Saturday, October 20, 2012

Copland - Grohg - Ballet In One Act

Aaron Copland spent a few years studying in Paris in the early 1920's with renown teacher Nadia Boulanger,  a female teacher of higher music instruction. Not only was it rare for a female to be a teacher of advanced music, but Copland found that she had an encyclopedic knowledge of music from Bach to Stravinsky. She was also a fine composer in her own right and one of the very few (if not the first) females to conduct major orchestras. Copland thrived under her tutelage, and extended his studies with her to three years instead of the one year he originally planned.

Nosferatu
Grohg, Ballet In One Act is a product of his early compositions in Paris and the first work that he orchestrated.  Boulanger suggested Copland write a ballet because of the popularity of Stravinsky's ballets commissioned by Sergei Diaghilev for his  Ballet Russe.  Copland took as his inspiration the German silent movie Nosferatu, a vampire film based on the novel Dracula by Bram Stoker. Copland asked the writer-director Harold Clurman to write a scenario for the ballet. Clurman's scenario deals with a sorcerer that brings corpses to life to dance for his pleasure.

Copland went on to temper his early dissonant writing in his later popular ballets Billy The Kid, Rodeo, and Appalachian Spring, but Grohg has dissonance and elements of American jazz, keeping with Copland's earlier style.  As Copland was not commissioned to write the work, the only performance it got was a four-handed piano version privately played by Copland and Boulanger.
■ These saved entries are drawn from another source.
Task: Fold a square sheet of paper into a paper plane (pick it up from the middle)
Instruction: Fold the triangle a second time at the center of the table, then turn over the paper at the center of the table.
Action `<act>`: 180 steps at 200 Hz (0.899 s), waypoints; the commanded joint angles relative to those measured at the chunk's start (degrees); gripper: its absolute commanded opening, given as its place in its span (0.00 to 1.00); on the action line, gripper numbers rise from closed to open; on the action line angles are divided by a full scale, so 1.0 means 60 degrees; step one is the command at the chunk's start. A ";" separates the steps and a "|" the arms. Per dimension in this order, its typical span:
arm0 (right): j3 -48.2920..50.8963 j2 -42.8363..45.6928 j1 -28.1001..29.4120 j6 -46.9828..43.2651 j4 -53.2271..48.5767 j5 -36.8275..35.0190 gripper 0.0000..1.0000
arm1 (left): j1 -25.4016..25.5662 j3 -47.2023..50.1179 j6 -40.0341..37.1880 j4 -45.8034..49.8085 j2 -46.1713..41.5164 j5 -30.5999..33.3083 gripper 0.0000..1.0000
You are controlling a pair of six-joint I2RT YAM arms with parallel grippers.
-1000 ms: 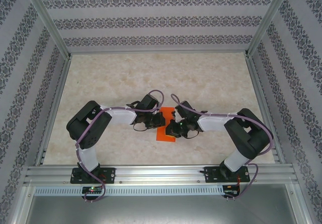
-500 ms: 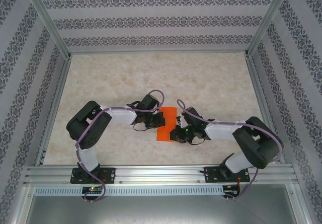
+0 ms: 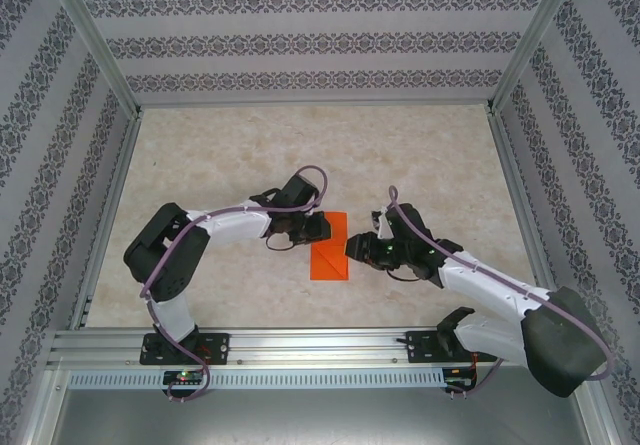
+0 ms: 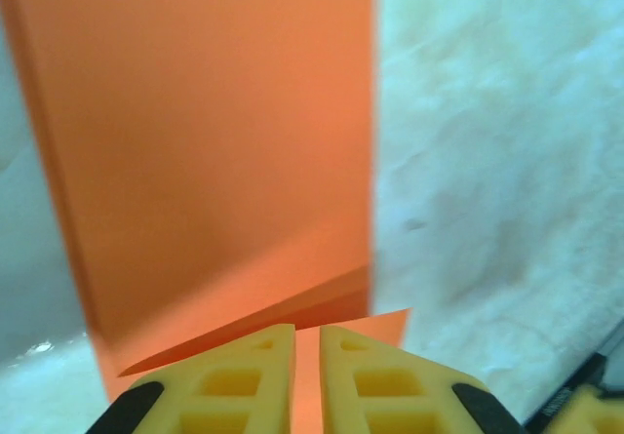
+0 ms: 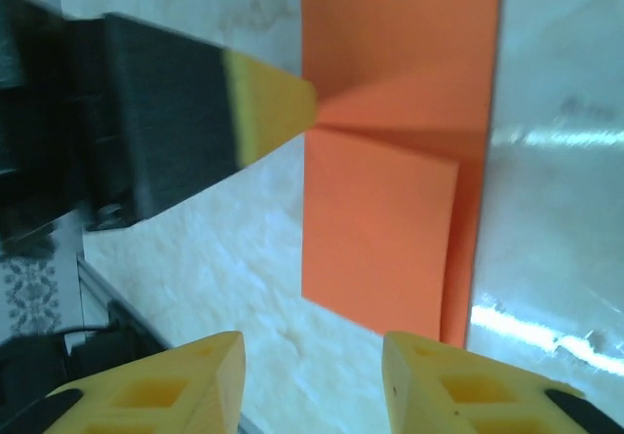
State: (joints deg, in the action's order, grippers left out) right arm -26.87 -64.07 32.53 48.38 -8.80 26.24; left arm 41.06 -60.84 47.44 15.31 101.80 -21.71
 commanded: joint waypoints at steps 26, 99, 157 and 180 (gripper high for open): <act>-0.0167 -0.1204 -0.0194 0.0037 0.0382 0.0066 0.48 | 0.0071 0.0077 -0.0272 0.0535 -0.0763 -0.0016 0.16; -0.1004 -0.3349 -0.0193 -0.0412 0.1001 0.0637 0.43 | 0.0100 0.0443 -0.0275 0.0223 -0.0284 -0.0494 0.12; -0.1191 -0.3886 -0.0195 -0.0417 0.1012 0.0483 0.40 | 0.0105 0.0325 -0.0296 0.0231 0.0542 -0.0261 0.10; -0.1104 -0.3918 -0.0181 -0.0417 0.1068 0.0517 0.40 | 0.0115 0.0334 -0.0344 0.0297 0.0690 -0.0123 0.09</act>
State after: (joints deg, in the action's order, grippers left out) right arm -32.86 -86.96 31.46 46.81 -3.95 29.10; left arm 41.08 -58.00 46.70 16.62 105.16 -23.46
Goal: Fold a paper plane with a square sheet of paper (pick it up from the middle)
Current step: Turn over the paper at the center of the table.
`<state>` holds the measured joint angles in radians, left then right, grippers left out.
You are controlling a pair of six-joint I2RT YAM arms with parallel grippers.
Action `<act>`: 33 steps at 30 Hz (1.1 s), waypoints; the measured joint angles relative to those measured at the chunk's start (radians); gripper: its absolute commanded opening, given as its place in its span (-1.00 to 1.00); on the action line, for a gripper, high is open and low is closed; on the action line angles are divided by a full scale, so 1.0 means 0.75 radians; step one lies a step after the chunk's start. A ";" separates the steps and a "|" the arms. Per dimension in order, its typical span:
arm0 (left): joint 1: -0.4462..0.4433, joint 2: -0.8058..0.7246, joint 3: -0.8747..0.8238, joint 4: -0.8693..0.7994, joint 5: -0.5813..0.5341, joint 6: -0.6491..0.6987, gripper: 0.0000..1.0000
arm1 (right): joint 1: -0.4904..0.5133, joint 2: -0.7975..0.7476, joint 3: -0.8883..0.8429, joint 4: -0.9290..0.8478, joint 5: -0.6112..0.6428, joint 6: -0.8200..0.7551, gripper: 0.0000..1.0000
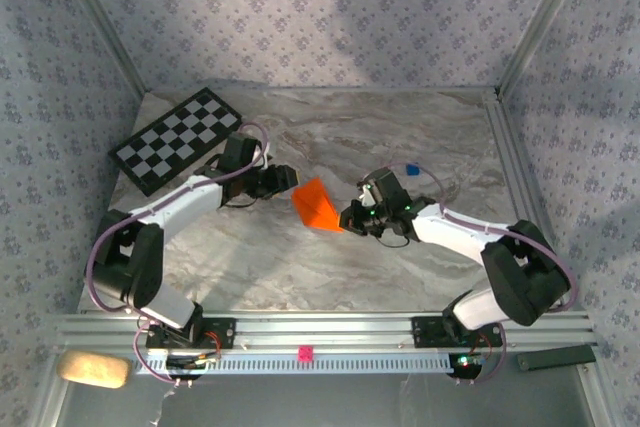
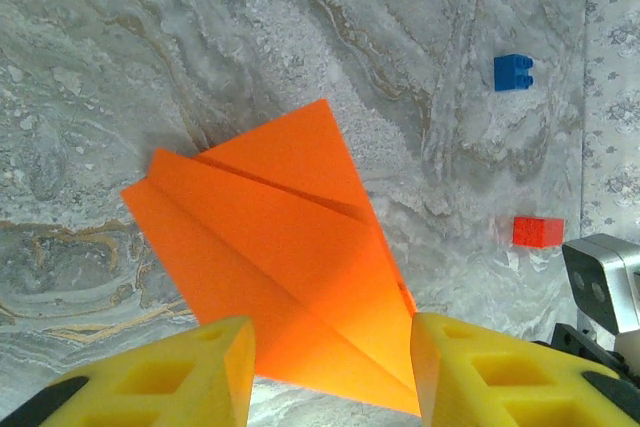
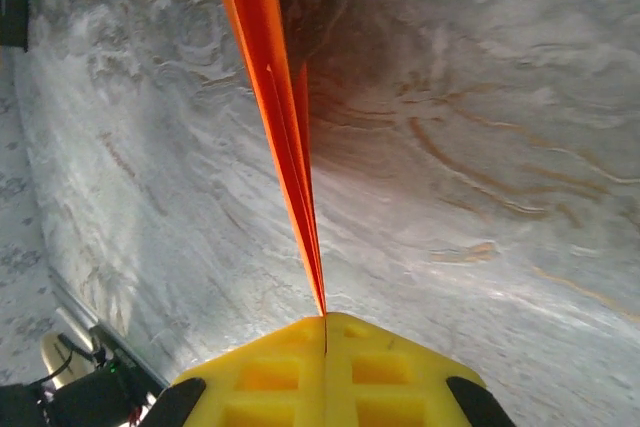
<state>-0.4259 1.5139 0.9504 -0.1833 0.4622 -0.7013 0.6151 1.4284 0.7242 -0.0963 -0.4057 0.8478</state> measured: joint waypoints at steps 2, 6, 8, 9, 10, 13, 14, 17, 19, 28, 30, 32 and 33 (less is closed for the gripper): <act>0.000 -0.030 -0.020 -0.001 -0.009 0.000 -0.10 | -0.003 -0.024 0.008 -0.056 0.043 0.003 -0.91; 0.000 -0.107 -0.061 -0.008 -0.010 0.000 -0.10 | -0.003 -0.094 0.041 -0.169 0.130 0.061 -0.91; 0.000 -0.143 -0.073 -0.027 -0.010 0.001 -0.10 | -0.003 -0.142 0.050 -0.202 0.167 0.098 -0.91; 0.000 -0.161 -0.077 -0.040 -0.011 0.001 -0.10 | -0.003 -0.171 0.052 -0.220 0.187 0.116 -0.91; 0.001 -0.172 -0.079 -0.052 -0.014 0.001 -0.10 | -0.003 -0.201 0.052 -0.237 0.211 0.134 -0.91; 0.000 -0.187 -0.081 -0.076 -0.020 0.000 -0.10 | -0.003 -0.298 0.050 -0.279 0.266 0.184 -0.91; 0.001 -0.187 -0.083 -0.076 -0.020 -0.005 -0.10 | -0.003 -0.330 0.043 -0.282 0.280 0.197 -0.91; 0.001 -0.186 -0.090 -0.087 -0.028 -0.020 -0.10 | -0.003 -0.438 -0.001 -0.300 0.318 0.236 -0.91; 0.001 -0.185 -0.090 -0.091 -0.029 -0.024 -0.10 | -0.006 -0.494 -0.030 -0.316 0.337 0.252 -0.91; 0.001 -0.192 -0.089 -0.103 -0.074 -0.024 -0.09 | -0.027 -0.644 -0.059 -0.406 0.428 0.204 -0.91; 0.003 -0.213 -0.090 -0.106 -0.095 -0.024 -0.09 | -0.033 -0.636 -0.035 -0.438 0.448 0.160 -0.91; 0.008 -0.261 -0.098 -0.105 -0.131 -0.024 -0.07 | -0.036 -0.611 0.013 -0.472 0.468 0.098 -0.92; 0.011 -0.287 -0.102 -0.105 -0.146 -0.023 -0.06 | -0.036 -0.595 0.042 -0.485 0.479 0.064 -0.92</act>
<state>-0.4179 1.2987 0.8738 -0.2619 0.3527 -0.7189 0.5884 0.9821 0.7555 -0.4603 -0.0467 0.8955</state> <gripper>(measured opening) 0.463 0.052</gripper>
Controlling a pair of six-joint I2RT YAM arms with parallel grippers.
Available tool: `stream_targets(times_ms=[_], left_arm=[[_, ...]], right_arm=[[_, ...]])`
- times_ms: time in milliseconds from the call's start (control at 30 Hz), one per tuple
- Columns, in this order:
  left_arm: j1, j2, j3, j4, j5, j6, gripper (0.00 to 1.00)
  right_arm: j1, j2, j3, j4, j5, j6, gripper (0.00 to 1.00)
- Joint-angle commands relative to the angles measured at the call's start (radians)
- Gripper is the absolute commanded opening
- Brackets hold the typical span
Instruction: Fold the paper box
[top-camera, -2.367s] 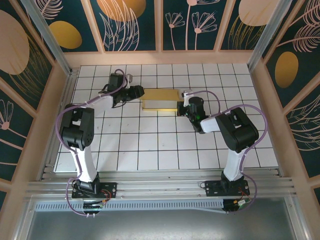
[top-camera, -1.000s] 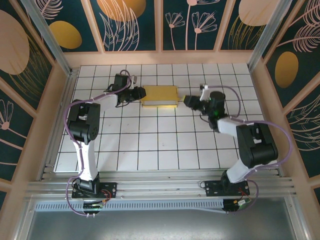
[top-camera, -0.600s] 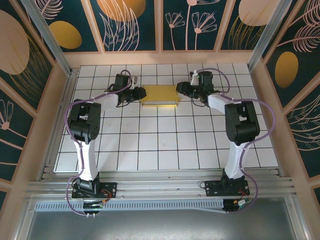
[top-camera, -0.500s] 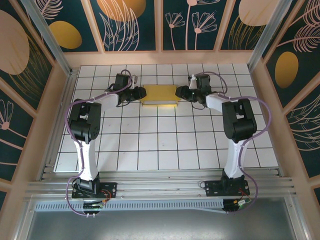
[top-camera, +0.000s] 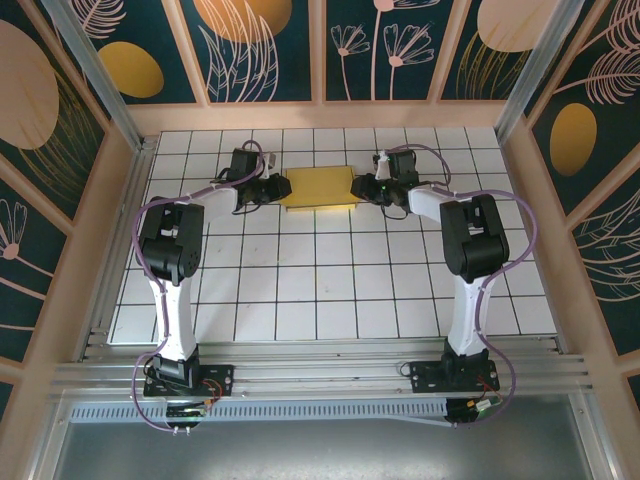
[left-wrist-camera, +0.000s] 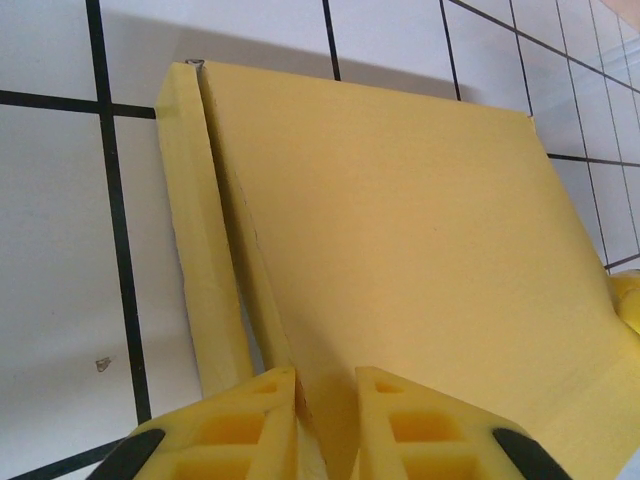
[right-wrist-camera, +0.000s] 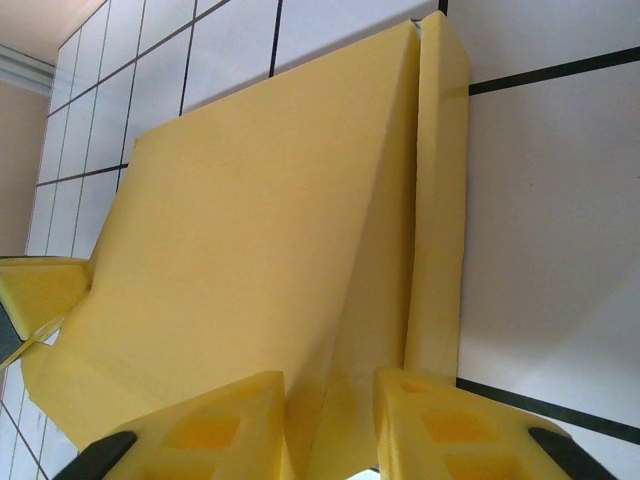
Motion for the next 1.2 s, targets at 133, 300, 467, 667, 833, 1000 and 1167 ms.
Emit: stream_targets(times_ms=[133,300,467,667,833,1000,1167], left_arm=[[-0.01,0.038,-0.002,-0.032,-0.042,0.017,0.21],[-0.009,0.043,-0.012,-0.042,-0.072,0.035,0.31],[-0.009,0.036,-0.011,-0.041,-0.076,0.037,0.31],[-0.01,0.01,-0.002,-0.045,-0.05,0.032,0.3],[-0.011,0.003,0.013,-0.046,-0.045,0.028,0.31],[-0.014,0.031,0.018,-0.027,-0.026,0.005,0.3],[-0.019,0.031,0.022,-0.02,-0.013,0.002,0.3]], right_arm=[[0.02,0.031,-0.012,-0.005,0.052,-0.035,0.26],[0.035,0.036,-0.023,-0.024,0.135,-0.09,0.28],[0.057,0.046,0.0,-0.079,0.258,-0.143,0.28],[0.062,0.068,0.033,-0.109,0.256,-0.149,0.25],[0.032,0.057,0.012,-0.015,0.056,-0.009,0.13],[0.023,0.083,-0.009,0.115,-0.062,0.16,0.11],[0.041,0.111,0.032,0.06,-0.028,0.155,0.27]])
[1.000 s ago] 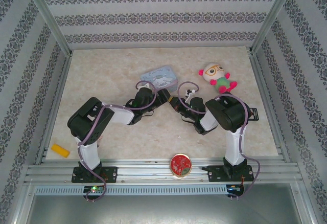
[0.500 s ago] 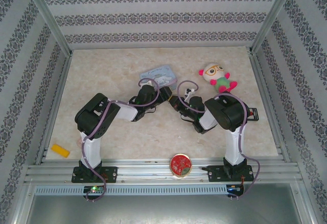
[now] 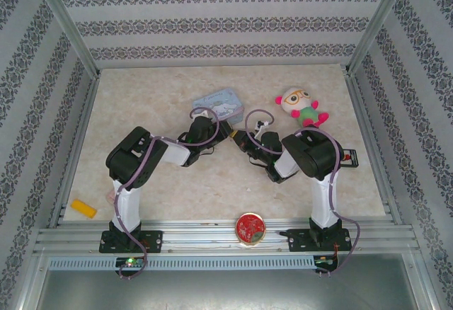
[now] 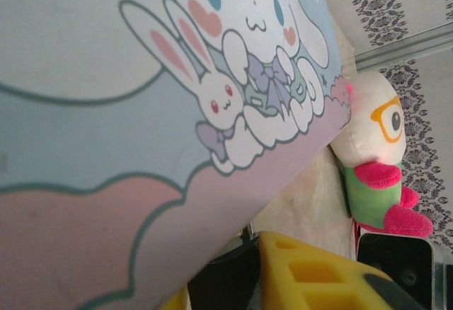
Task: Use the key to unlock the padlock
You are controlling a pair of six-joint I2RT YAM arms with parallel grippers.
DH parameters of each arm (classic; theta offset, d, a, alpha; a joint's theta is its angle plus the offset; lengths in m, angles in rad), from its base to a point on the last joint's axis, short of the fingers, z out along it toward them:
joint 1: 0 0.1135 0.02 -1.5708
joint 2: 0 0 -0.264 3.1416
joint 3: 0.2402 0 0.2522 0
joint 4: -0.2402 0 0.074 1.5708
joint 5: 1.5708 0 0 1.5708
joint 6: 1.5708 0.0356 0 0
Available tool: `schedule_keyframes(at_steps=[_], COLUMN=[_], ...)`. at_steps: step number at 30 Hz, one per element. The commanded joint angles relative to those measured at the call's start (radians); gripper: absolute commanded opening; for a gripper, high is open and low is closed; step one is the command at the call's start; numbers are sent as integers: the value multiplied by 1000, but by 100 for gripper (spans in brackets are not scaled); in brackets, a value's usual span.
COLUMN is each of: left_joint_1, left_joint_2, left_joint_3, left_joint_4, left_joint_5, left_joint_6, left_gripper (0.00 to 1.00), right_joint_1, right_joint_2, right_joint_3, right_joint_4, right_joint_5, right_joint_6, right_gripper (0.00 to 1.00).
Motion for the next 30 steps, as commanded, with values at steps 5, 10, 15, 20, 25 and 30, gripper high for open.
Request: schedule_keyframes(at_steps=[5, 10, 15, 20, 25, 30], left_joint_1=[2, 3, -1, -28, -68, -73], left_joint_2=[12, 10, 10, 0, -54, -101], left_joint_3=[21, 2, -43, -88, -119, -168], left_joint_4=[79, 108, 169, 221, 150, 99], left_joint_5=[40, 75, 117, 164, 150, 92], left_joint_6=[20, 6, -26, -64, -49, -57], left_gripper=[13, 0, 0, 0, 0, 0], right_joint_1=[5, 2, 1, 7, 13, 17], right_joint_2=[19, 9, -6, -33, -76, -125], right_joint_3=[30, 28, 18, -6, -75, -178], right_joint_4=[35, 35, 35, 35, 33, 27], right_joint_5=[8, 14, 30, 30, 15, 23], right_joint_6=[14, 34, 75, 92, 76, 47], right_gripper=[0, 0, 0, 0, 14, 23])
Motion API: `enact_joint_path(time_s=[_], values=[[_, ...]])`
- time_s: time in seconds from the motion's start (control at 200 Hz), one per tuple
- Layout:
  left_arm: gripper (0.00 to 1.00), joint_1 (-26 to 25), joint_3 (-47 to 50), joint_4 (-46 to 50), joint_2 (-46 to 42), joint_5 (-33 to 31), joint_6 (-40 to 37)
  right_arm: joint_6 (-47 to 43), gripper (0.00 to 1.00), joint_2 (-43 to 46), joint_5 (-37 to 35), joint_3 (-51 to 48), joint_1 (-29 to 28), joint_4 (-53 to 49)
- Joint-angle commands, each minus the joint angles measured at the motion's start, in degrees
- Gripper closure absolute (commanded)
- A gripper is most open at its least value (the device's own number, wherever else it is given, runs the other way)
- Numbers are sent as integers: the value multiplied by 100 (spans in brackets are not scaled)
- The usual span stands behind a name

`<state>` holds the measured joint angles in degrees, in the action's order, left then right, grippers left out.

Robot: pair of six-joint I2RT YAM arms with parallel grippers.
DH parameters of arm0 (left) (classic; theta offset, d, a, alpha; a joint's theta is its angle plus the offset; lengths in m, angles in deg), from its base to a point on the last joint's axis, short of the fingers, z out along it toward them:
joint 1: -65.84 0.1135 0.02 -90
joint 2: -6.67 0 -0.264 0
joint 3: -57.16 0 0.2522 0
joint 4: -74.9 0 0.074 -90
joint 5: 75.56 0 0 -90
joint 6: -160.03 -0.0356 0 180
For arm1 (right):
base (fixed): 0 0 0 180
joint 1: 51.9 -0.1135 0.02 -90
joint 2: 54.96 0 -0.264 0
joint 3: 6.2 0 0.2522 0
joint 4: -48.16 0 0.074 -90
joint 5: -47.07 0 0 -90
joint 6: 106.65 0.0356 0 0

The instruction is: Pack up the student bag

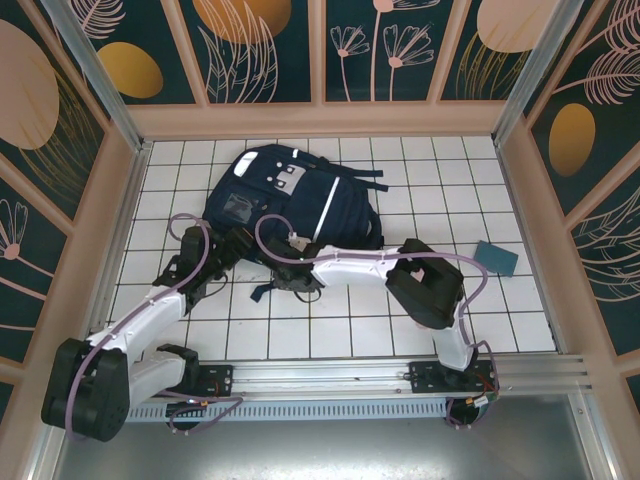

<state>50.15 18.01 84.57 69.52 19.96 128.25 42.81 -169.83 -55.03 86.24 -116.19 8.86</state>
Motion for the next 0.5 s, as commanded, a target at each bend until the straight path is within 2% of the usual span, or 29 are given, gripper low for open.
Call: enact_joint_path(time_s=[0.0, 0.235, 0.4, 0.495], values=[[16, 37, 100, -329, 127, 320, 165, 474, 64, -128, -441, 184, -125, -109], [21, 35, 234, -781, 467, 747, 181, 548, 68, -446, -1077, 538, -309, -441], [23, 34, 312, -888, 518, 740, 275, 699, 72, -504, -1455, 666, -343, -782], [23, 30, 364, -931, 509, 742, 311, 743, 79, -466, -1584, 676, -356, -889]])
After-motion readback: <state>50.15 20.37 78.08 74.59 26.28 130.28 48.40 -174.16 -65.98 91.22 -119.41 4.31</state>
The score was revised in 1932, but remained unperformed until the 1932 revision was found in the Library of Congress. The work was first performed in 1992.

The work is played without pause but is divided into six sections:

1) Introduction, Cortège and Entrance of Grohg - A slow introduction, followed by the bearers of coffins. Copland brings the dance of the coffin bearers to a climax as Grohg the Sorcerer enters and the dancers pay homage to the sorcerer.

2) Dance Of The Adolescent -  Grohg revives the corpse of an adolescent who becomes terrified by Grohg. The adolescent is struck down by the sorcerer.

3) Dance Of The Opium Eater - Grohg next revives the corpse of an opium addict. The addict dances to a jazzy tune, and Grohg has pity on the addict and removes the magic that brought him back to life.

4) Dance Of The Streetwalker - The corpse of a streetwalker is revived and she does a dance that impassions Grohg. He tries to embrace her, there is a struggle.

5) Grohg Imagines The Corpses Are Mocking Him -  Grohg begins to hallucinate and imagines the corpses are mocking him. He joins in the dance of the corpses. Chaos ensues, and Grohg hoists the Streetwalker over his head and throws her into the crowd.

6) Illumination And Disappearance of Grohg - The stage turns dark save for a light focused on Grohg's head, and he slowly disappears to music that echos back to the beginning.